Dilansir dari Hukumonline, definisi dari UKM menurut UU no. 20 tahun 2008 tentang Usaha Kecil, Mikro, dan Menengah, yang dimaksud dengan UKM ialah kegiatan usaha yang mampu memperluas lapangan kerja dan memberikan pelayanan ekonomi secara luas kepada masyarakat, dan dapat berperan dalam proses pemerataan dan peningkatan pendapatan masyarakat, mendorong pertumbuhan ekonomi, dan berperan dalam mewujudkan stabilitas nasional.
Sedangkan dalam UU no. 13 tahun 2003 tentang Ketenagakerjaan, yang termasuk dalam pengertian pengusaha adalah orang perseorangan, persekutuan, atau badan hukum yang menjalankan suatu perusahaan milik sendiri. Dan yang termasuk dalam pengertian dari perusahaan pada UU Ketenagakerjaan tersebut adalah setiap bentuk usaha yang berbadan hukum atau tidak, milik orang perseorangan, milik persekutuan, atau milik badan hukum, baik milik swasta maupun milik negara yang mempekerjakan pekerja/buruh dengan membayar upah atau imbalan dalam bentuk lain;
Sehingga dari definisi diatas, dapat disimpulkan bahwa pelaku UKM juga merupakan pengusaha yang dimaksud dalam UU Ketenagakerjaan. Jika pelaku UKM mempekerjakan buruh untuk melaksanakan kegiatan usahanya, maka muncul hubungan kerja di antara buruh dengan pengusaha sebagaimana dimaksud dalam UU Ketenagakerjaan.

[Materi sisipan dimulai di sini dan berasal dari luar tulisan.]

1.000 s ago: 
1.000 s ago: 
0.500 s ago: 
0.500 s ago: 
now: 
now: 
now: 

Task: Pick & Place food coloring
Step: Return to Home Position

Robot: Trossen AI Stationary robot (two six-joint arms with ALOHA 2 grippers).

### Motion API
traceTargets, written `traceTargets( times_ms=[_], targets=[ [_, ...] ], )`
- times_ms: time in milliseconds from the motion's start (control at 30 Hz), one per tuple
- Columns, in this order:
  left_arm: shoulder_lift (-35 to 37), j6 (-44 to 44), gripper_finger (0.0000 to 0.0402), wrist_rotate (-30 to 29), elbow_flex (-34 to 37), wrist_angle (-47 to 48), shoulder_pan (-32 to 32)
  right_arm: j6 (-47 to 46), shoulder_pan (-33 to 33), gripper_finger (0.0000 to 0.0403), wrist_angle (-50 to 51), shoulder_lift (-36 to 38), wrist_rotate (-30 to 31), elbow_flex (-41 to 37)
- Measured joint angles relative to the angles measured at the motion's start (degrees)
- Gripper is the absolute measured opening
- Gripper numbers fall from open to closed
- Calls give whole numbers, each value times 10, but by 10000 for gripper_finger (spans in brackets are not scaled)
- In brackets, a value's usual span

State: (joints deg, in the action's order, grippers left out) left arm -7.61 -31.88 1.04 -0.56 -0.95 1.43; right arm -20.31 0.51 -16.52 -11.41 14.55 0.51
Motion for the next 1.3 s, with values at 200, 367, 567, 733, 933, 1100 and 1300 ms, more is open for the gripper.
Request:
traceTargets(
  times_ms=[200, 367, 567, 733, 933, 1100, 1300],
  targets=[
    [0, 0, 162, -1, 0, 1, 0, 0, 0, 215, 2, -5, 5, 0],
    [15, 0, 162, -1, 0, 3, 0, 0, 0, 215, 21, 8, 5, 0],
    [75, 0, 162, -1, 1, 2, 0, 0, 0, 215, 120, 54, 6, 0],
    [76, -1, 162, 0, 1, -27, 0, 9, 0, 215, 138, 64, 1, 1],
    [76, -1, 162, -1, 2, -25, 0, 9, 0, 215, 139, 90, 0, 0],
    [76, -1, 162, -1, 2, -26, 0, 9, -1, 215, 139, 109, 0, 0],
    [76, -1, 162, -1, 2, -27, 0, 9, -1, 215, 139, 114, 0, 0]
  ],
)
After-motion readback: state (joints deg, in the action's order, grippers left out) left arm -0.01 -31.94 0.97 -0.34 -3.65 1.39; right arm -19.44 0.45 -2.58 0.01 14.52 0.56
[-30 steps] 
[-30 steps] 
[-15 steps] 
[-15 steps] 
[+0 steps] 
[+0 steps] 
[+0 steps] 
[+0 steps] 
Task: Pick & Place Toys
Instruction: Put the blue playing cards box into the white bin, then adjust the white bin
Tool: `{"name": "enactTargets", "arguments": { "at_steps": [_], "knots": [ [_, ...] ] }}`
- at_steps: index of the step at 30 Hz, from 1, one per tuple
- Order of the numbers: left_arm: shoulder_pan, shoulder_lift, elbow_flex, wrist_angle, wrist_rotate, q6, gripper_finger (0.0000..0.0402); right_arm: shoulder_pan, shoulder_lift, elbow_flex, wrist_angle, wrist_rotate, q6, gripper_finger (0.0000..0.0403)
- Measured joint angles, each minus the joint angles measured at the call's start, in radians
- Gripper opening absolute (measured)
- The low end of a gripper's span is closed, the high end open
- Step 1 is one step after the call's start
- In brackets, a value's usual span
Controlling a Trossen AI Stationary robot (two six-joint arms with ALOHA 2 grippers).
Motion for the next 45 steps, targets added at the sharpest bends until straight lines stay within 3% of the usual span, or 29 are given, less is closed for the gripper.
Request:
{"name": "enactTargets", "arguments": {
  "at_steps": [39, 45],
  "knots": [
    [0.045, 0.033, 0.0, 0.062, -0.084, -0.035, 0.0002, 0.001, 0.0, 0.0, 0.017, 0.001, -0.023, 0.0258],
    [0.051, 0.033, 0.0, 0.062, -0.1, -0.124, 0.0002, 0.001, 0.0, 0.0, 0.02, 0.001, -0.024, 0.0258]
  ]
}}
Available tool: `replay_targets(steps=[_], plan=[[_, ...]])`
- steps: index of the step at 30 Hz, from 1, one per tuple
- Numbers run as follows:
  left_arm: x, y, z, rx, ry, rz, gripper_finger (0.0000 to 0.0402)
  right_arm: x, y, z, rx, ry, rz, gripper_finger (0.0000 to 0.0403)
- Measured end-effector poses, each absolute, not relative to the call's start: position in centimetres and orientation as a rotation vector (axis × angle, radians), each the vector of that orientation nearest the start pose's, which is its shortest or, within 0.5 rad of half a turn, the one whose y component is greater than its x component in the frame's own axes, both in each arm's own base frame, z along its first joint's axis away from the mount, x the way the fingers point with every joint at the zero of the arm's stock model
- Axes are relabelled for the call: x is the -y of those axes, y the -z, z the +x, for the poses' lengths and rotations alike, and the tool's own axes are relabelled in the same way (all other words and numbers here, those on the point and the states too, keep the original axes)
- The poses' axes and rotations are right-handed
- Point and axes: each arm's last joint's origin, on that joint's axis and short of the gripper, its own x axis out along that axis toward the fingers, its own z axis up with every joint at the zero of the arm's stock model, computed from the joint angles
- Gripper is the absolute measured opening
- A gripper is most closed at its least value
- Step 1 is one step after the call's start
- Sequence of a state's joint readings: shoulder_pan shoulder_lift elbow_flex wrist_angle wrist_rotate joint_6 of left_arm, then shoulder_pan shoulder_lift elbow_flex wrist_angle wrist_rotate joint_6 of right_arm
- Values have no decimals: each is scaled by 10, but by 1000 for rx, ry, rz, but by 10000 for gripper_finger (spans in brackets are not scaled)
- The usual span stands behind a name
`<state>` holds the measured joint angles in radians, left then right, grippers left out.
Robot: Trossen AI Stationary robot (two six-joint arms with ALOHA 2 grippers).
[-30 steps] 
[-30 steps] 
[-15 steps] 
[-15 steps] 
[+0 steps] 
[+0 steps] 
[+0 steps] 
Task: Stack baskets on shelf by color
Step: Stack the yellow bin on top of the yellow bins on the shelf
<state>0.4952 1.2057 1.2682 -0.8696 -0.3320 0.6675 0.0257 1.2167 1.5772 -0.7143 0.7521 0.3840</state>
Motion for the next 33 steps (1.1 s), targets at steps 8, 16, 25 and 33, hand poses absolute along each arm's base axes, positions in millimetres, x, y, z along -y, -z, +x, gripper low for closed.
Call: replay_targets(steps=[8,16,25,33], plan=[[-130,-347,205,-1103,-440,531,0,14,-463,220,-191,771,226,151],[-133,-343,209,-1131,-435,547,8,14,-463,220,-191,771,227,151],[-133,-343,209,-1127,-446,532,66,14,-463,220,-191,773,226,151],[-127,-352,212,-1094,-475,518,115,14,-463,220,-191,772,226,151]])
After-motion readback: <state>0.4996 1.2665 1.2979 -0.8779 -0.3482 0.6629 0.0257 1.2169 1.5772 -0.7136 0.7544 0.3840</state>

Akibat dari timbulnya hubungan kerja tersebut, maka berlaku pula segala ketentuan yang berkaitan dengan hubungan kerja tersebut, sebagaimana tertuang dalam aturan ketenagakerjaan yang ada. Dari penjelasan diatas, dapat ditarik kesimpulan bahwa, baik pengusaha maupun buruh pada sektor UKM, pada dasarnya terikat oleh UU Ketenagakerjaan.
Oleh karena itu, buruh pada sektor UKM tersebut juga wajib mendapatkan hak dan perlindungan yang sama melalui UU nomor 13 tahun 2003 tentang Ketenagakerjaan, sebagaimana layaknya buruh di sektor industri manufaktur. Namun demikian, pada prakteknya, hingga saat ini buruh di sektor UKM justru tidak terlindungi oleh aturan ketenagakerjaan yang berlaku dalam UU no. 13 tahun 2003 tentang Ketenagakerjaan. Orientasi pemerintah yang hanya terfokus pada kepentingan modal, menjadi penyebab utama hilangnya perlindungan hukum bagi buruh di sektor UKM.